How long until a pattern shows up?
Usually one to two full cycles, not one to two weeks.
Most tracking advice implies something faster, which is how people end up quitting at day ten with a fortnight of decent data and no idea it was decent. You need the same meal logged in both phases at least twice before a difference means anything. Irregular cycles take longer again.
Where SNAQ fits
The comparison above is tedious by hand. You are scrolling back three weeks to find a Tuesday breakfast, squinting at two curves on a phone, trying to remember whether you walked afterwards.
SNAQ shortens the logging step. Photograph the meal, get carbs, fiber, protein, and fat back, and the same meal logged twice gives you the same numbers twice. That comparability is the whole point. Connect your CGM and meal markers land directly on your glucose curve, which is what makes shape comparison possible at all.
Where it stops short: there is no cycle phase field in the app today, so you would note it in free text alongside the meal. SNAQ will not flag a cycle pattern for you either. You spot it on the graph yourself, or you work it through with the AI nutritionist, which beats the scrolling.

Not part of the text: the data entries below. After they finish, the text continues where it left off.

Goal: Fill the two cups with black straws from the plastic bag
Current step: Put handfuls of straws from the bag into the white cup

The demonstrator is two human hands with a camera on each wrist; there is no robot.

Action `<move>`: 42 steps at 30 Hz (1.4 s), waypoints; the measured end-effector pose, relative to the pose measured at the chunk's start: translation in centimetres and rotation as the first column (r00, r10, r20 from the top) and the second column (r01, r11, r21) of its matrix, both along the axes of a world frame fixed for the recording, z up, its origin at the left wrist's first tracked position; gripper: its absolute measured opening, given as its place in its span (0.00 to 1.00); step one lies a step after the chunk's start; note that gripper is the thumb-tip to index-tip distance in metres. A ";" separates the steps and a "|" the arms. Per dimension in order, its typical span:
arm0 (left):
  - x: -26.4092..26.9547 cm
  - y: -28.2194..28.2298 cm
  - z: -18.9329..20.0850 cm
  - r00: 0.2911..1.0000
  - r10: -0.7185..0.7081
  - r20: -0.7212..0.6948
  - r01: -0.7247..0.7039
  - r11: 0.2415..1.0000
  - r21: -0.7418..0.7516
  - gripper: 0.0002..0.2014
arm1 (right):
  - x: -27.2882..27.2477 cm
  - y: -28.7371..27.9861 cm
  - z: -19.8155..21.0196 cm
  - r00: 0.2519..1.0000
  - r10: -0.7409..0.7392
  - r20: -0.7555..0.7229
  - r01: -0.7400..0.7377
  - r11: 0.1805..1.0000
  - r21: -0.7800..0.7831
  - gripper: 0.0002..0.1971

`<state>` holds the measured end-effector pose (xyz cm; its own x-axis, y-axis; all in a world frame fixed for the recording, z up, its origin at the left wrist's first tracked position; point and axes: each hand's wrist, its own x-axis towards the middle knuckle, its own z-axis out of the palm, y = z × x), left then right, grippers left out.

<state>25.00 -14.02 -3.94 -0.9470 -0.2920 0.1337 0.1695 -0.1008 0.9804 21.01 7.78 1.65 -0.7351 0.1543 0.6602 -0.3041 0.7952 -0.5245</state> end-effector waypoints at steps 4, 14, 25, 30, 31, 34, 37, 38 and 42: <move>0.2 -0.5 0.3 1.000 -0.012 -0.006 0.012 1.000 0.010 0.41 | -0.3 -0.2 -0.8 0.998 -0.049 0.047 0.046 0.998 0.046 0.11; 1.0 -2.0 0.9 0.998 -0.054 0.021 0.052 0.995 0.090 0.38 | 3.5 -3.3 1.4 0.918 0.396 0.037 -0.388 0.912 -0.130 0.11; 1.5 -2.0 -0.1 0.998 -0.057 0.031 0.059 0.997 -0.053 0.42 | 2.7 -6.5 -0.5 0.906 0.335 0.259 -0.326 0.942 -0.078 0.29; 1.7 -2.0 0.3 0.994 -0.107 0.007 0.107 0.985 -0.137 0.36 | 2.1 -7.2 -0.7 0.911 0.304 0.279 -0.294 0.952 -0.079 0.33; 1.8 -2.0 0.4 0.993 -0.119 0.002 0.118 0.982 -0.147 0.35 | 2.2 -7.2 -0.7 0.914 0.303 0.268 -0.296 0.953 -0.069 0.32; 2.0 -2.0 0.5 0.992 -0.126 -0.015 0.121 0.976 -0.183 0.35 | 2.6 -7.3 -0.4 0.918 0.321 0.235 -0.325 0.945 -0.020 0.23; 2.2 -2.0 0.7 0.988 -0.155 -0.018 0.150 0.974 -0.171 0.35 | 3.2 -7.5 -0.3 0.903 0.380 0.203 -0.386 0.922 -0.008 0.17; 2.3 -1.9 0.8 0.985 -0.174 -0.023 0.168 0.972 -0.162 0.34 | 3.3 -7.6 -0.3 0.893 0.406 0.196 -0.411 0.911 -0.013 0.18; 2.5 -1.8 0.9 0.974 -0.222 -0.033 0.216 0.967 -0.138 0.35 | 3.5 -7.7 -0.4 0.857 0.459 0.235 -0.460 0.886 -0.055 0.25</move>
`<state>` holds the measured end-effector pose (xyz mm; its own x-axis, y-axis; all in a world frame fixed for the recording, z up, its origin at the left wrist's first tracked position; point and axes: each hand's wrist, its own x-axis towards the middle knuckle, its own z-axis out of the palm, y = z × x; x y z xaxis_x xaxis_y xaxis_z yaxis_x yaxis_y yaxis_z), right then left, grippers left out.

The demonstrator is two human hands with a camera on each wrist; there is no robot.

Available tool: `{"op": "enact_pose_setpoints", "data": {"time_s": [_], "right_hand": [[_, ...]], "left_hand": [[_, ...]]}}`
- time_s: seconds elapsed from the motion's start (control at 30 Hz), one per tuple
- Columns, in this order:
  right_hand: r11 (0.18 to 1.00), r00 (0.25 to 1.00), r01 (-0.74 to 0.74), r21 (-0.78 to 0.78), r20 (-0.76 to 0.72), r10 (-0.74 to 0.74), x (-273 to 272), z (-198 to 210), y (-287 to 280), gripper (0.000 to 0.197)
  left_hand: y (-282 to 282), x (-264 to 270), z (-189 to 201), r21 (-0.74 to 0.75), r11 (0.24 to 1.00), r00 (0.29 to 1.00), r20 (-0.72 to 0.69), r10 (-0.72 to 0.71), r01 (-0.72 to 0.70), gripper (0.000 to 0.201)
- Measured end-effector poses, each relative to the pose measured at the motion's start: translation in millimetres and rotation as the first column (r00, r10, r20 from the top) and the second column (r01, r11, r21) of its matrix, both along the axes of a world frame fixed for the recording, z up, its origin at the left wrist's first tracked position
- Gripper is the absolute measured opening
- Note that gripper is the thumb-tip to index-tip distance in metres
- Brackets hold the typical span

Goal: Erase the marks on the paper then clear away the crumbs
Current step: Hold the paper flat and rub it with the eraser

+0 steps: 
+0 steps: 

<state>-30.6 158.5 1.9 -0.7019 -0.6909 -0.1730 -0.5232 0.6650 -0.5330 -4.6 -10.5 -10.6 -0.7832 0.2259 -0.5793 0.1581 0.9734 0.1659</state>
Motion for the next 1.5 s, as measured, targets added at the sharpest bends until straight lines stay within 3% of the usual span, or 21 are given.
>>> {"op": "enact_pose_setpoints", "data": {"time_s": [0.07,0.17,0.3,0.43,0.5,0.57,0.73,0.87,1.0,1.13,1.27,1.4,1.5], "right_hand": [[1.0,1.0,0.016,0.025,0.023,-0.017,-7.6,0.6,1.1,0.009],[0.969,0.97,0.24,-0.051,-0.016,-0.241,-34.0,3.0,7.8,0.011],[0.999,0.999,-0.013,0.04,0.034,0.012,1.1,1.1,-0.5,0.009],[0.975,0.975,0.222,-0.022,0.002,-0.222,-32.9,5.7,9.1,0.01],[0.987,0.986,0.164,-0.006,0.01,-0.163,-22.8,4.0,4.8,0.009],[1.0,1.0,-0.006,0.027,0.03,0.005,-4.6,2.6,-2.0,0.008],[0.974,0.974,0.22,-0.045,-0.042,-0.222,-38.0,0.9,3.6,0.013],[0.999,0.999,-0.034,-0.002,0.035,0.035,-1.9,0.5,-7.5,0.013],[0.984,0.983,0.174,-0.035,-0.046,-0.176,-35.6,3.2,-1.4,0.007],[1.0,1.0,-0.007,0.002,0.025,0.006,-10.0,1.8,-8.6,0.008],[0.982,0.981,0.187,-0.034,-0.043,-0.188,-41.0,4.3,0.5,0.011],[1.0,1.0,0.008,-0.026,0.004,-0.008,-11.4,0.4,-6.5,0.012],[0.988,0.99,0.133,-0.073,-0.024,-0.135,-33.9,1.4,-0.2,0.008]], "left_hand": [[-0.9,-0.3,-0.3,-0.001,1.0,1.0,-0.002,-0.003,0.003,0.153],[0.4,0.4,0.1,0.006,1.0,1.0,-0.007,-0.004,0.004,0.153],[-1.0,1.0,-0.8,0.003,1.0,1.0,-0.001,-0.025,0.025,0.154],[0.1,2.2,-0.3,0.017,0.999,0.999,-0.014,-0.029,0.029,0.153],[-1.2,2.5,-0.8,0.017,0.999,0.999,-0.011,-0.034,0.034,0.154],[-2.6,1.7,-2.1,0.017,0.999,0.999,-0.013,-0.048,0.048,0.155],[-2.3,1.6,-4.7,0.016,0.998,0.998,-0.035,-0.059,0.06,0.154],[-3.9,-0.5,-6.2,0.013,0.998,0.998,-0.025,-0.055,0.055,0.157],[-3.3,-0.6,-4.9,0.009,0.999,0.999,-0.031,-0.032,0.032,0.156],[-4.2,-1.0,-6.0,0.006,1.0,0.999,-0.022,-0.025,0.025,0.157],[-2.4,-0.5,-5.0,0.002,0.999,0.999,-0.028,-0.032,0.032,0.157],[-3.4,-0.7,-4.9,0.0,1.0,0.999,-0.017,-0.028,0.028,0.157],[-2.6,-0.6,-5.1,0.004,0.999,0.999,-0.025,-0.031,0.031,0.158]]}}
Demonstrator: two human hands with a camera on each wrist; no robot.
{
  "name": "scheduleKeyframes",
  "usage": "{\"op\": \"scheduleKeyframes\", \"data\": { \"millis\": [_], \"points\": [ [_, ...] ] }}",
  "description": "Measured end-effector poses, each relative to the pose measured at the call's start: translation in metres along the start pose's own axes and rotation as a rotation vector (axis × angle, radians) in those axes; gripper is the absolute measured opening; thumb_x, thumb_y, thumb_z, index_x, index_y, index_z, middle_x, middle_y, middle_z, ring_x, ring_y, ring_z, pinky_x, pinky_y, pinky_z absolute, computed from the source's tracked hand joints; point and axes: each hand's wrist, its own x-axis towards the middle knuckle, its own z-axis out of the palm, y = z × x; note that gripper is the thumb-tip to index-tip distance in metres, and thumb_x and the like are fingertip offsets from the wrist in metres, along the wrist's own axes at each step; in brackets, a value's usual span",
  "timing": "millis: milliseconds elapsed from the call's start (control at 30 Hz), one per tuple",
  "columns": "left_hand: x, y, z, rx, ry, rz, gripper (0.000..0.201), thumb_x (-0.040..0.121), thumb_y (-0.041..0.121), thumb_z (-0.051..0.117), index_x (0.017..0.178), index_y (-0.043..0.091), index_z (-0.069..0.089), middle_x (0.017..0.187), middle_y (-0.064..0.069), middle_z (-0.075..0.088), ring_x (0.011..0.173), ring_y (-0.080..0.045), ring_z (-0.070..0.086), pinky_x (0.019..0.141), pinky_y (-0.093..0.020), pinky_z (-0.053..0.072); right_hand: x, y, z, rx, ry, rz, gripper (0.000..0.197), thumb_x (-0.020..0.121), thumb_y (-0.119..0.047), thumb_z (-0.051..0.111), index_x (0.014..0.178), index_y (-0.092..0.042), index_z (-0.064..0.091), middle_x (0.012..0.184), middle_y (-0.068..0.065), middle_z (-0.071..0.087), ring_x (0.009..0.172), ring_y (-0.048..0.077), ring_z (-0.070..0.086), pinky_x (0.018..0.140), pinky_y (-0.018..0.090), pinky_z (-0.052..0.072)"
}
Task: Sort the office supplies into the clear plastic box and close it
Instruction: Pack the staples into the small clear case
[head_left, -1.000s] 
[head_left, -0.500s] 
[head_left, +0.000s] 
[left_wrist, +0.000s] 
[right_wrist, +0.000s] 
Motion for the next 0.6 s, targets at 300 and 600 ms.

SNAQ does not replace your CGM app, your care team, or your treatment plan, and it should never be used to calculate insulin doses. It is the layer that makes the comparison cheap enough that you actually run it. Learn more about SNAQ.
References
- Teede HJ, Tay CT, Laven JJE, et al. Recommendations From the 2023 International Evidence-based Guideline for the Assessment and Management of Polycystic Ovary Syndrome. J Clin Endocrinol Metab. 2023;108(10):2447-2469.
- Legro RS, Arslanian SA, Ehrmann DA, et al. Diagnosis and Treatment of Polycystic Ovary Syndrome: An Endocrine Society Clinical Practice Guideline. J Clin Endocrinol Metab. 2013;98(12):4565-4592.
- Menstrual Cycle, Glucose Control and Insulin Sensitivity in Type 1 Diabetes: A Systematic Review. J Pers Med. 2023;13(2):374.
- Brown SA, Jiang B, McElwee-Malloy M, Wakeman C, Breton MD. Fluctuations of Hyperglycemia and Insulin Sensitivity Are Linked to Menstrual Cycle Phases in Women With T1D. J Diabetes Sci Technol. 2015;9(6):1192-1199.
- Li Z, Yardley JE, Zaharieva DP, Riddell MC, Gal RL, Calhoun P. Changing Glucose Levels During the Menstrual Cycle as Observed in Adults in the Type 1 Diabetes Exercise Initiative Study. Can J Diabetes. 2024;48(7):446-451.